Con la direttiva Mifid emanata dall’Unione Europea si cerca di risolvere la difformità tra i diversi Paesi e le specifiche procedure e leggi in materia finanziaria. Con la Mifid si vuole trovare un punto di incontro tra i diversi quadri di riferimento normativi, al fine di ampliare le tutele pensate per i clienti, tentare di ridurre la conflittualità dei mercati, risolvere i vari conflitti di interesse.

Diversi sono anche gli effetti dal punto di vista dei clienti. Uno dei principali cambiamenti ai quali si dovrebbe assistere riguarda la profilazione effettuata da parte delle finanziarie. La profilazione della clientela dovrebbe servire a meglio interpretarne i bisogni, dando risposte concrete a seconda di quelli che sono gli obiettivi che ciascuno si è prefissato di raggiungere con gli investimenti del proprio capitale.

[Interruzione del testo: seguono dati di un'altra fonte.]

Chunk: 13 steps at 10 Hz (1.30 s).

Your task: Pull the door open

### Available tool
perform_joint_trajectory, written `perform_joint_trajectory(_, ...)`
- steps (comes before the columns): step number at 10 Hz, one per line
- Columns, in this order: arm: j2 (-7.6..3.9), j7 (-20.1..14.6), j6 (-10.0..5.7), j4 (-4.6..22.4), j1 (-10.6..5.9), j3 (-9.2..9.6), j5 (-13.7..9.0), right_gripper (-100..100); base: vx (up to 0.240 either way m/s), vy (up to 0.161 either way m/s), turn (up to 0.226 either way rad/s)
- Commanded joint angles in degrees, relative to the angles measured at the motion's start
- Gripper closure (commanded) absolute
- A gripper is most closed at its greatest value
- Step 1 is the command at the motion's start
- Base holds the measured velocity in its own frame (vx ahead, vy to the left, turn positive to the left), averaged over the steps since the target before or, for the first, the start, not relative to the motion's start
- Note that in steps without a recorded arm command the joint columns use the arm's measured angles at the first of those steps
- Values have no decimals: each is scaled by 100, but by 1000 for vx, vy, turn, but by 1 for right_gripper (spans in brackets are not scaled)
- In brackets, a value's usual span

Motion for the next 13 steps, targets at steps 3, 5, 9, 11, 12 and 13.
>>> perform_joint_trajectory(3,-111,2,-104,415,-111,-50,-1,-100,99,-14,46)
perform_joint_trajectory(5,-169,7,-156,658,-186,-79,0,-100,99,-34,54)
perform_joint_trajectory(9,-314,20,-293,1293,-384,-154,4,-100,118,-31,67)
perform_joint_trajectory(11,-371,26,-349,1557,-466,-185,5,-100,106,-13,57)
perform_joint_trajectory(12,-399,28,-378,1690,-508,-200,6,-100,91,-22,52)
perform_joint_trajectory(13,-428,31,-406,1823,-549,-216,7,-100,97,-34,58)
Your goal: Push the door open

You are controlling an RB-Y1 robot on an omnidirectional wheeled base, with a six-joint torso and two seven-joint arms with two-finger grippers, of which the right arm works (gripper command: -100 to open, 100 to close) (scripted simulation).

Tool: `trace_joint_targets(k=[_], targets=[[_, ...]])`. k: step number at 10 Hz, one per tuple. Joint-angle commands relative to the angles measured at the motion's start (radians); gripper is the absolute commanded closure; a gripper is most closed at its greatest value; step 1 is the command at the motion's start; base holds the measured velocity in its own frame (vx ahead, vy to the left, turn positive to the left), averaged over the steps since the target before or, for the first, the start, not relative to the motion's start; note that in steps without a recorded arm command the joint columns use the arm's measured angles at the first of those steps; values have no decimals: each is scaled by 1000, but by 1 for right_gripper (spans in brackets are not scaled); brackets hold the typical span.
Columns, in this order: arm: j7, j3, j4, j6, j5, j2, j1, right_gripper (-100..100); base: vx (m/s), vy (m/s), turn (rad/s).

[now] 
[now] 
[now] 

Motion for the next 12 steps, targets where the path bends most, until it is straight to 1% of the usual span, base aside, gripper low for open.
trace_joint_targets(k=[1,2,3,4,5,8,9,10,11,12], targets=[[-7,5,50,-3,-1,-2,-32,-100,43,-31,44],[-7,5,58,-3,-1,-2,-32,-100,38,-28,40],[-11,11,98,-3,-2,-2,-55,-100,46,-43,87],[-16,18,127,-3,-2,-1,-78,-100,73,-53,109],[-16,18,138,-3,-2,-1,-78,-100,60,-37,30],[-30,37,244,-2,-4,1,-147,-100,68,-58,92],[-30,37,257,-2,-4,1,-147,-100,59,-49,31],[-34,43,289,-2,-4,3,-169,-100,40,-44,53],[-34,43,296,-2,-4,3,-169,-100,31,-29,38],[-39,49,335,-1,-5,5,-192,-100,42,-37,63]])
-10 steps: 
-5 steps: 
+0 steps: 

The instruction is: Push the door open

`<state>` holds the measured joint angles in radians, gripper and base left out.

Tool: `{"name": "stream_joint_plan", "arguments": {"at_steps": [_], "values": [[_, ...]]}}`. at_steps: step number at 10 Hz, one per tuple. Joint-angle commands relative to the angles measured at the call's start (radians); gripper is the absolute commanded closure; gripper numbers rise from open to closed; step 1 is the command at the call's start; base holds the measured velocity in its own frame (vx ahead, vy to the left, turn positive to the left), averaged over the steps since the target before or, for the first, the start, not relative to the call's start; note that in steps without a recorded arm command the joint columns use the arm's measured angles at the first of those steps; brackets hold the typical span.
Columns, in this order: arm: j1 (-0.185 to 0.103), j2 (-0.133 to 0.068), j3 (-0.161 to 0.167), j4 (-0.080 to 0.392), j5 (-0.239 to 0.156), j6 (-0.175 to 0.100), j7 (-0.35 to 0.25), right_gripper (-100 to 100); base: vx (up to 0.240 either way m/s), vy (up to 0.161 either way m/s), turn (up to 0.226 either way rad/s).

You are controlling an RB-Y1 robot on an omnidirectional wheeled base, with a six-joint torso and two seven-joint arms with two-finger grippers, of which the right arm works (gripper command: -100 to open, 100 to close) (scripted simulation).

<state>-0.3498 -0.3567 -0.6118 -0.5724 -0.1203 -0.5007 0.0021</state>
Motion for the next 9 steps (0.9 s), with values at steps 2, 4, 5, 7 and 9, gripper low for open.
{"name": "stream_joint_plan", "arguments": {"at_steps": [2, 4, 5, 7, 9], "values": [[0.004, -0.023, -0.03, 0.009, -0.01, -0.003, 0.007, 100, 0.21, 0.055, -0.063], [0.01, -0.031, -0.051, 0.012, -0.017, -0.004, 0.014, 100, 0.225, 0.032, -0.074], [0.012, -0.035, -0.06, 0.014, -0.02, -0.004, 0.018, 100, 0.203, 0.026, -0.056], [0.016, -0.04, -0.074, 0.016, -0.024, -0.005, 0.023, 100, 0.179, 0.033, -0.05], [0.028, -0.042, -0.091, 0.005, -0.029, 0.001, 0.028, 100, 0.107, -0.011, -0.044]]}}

Molto interessanti sono i due test che prevede la Mifid per ottenere tale scopo. Il primo si chiama test di adeguatezza e serve ad effettuare delle misurazioni, intese come coerenza della consulenza paragonata al tipo di obiettivo che si prefigge l’investitore. In questo caso, è molto utile avere sempre presente quello che è il grado di rischio sopportabile da un utente, le sue capacità patrimoniali e le sue conoscenze dal punto di vista finanziario.

Con il secondo test, quello di correttezza, si lavora sulla conformità tra prodotto offerto e profilo di rischio del cliente, valutando anche con attenzione quelle che sono le sue conoscenze nel settore finanziario. Qualora l’utente richiedesse la modalità execution only, tuttavia, non vi sarà più l’obbligo di eseguire i due test, ma si tratta di una modalità che dovrebbe e potrebbe riguardare i conti corrente on line in esclusiva.